**Work to complete:**
Within the data below, tally the lines that contain "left" and state only the total.

::::

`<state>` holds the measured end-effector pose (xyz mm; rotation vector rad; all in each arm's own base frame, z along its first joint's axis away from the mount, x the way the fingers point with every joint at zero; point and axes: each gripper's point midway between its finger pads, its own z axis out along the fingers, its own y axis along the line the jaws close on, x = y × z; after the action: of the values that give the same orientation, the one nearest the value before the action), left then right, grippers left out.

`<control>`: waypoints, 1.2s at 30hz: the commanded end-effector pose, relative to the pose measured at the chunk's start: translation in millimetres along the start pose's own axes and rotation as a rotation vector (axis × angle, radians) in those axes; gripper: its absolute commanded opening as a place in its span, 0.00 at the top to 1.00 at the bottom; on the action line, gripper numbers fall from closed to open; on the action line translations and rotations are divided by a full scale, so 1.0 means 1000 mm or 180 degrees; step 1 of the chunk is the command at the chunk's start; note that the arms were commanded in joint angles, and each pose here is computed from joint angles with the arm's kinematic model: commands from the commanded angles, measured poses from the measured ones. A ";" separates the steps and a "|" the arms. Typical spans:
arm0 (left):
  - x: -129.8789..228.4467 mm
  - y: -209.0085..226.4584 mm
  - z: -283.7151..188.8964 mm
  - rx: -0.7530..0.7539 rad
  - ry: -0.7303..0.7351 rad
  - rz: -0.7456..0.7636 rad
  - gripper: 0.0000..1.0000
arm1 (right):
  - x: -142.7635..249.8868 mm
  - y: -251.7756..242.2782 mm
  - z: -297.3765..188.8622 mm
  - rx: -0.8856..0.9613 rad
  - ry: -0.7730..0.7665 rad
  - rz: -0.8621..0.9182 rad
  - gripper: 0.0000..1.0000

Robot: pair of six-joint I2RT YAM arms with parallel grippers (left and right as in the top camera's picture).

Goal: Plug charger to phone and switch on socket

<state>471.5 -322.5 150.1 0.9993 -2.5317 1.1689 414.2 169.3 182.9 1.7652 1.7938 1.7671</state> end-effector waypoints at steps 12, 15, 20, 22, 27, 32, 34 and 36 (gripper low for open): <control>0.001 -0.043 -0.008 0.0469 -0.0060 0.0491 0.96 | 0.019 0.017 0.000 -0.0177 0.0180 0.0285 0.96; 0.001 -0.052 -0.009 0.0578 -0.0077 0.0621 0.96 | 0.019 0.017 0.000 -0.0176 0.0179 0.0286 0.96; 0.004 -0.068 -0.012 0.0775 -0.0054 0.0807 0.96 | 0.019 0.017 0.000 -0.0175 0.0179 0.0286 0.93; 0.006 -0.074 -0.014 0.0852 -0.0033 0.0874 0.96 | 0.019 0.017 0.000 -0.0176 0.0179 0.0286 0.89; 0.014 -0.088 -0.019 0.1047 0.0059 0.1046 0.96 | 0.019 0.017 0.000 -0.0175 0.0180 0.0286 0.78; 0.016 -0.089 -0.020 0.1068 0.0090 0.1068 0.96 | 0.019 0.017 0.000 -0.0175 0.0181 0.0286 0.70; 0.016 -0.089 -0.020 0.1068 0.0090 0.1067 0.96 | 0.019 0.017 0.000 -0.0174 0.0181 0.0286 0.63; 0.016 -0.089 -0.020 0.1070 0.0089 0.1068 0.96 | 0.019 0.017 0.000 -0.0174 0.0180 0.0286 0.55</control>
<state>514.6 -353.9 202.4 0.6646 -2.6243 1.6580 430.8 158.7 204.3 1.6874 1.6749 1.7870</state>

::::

**Result of the exercise:**
3